The long-term mean date of the monsoon onset over Kerala (MOK) varies between 30 May and 2 June according to different estimates, with a standard deviation of 8-9 days. The earliest date of MOK, and the most delayed one, during the last 100 years differ by 46 days (7 May and 22 June, respectively). MOK switches on a spatially large and intense convective heat source over south Asia, lasting from June to September, whose moisture supply is made available through the cross-equatorial low-level jet stream.
Superposed epoch analysis of 10 years of outgoing longwave radiation (OLR) data shows that MOK is a significant stage in the evolution of the OLR field in the tropics of the eastern hemisphere. At the time of MOK there is increased convection in a band about 5-10 degrees wide meridionally, extending from the south Arabian Sea to south China, and convection is suppressed all around, particularly in the western Pacific Ocean. In 1983 when MOK was delayed by about 3 pentads, OLR data showed that the boreal spring-to-summer migration of the equatorial convective cloudiness maximum (ECCM), both westward and northward, was also delayed. The delayed MOK is accompanied by delays in the northwestward movement of ECCM and is confirmed by an analysis of long-term data of southwest Pacific tropical cyclones.

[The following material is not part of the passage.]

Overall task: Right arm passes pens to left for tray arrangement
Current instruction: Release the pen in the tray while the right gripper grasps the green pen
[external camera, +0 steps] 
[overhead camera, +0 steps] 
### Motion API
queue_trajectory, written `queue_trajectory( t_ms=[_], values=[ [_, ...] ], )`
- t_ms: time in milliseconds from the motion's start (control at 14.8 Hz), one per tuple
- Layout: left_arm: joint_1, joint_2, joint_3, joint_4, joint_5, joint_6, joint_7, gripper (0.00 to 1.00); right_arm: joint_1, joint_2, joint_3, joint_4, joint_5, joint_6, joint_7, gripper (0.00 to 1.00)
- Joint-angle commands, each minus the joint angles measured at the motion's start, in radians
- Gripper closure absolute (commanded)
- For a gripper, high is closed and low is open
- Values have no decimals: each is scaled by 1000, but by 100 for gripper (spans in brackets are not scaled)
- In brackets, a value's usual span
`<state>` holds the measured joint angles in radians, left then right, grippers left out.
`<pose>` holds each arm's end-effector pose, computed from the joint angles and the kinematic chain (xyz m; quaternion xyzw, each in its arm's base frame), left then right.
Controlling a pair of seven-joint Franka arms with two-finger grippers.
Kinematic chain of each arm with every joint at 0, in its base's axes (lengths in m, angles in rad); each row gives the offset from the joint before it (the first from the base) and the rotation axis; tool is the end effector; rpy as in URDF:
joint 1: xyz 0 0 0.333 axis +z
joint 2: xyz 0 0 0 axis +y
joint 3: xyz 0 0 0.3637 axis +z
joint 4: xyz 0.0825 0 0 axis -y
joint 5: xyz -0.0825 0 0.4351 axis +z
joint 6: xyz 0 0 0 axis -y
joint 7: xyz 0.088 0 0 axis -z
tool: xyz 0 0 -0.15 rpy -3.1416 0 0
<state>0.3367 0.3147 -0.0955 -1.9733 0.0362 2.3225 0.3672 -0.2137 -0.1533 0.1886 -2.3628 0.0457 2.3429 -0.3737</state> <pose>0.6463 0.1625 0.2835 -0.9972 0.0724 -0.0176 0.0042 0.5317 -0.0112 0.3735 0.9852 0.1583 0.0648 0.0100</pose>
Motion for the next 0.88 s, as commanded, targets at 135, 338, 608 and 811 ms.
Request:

Of the 22 years between 1870-1989 when MOK was delayed by 8 days or more, 16 casts were associated with a moderate or strong El Niño. Of the 13 strong El Niños during the same period, 9 were associated with moderate-to-large delays in MOK. Delays preferentially occurred in the year +1 of an El Niño, where year 0 is the growing phase of the El Niño in sea surface temperature (SST).
Analysis of the SST field has shown that delayed MOK is associated with warm SST anomalies at and south of the equator in the Indian and Pacific oceans and cold SST anomalies in the tropical and subtropical oceans to the north during the season prior to the monsoon onset (i.e., March to May). It is hypothesized that such SST anomalies over the Indian and Pacific oceans (generally found associated with El Niño, either in year 0 or year +1 or in both) cause the interannual variability of the MOK through their action in affecting the timing of the northwestward movement of the ECCM.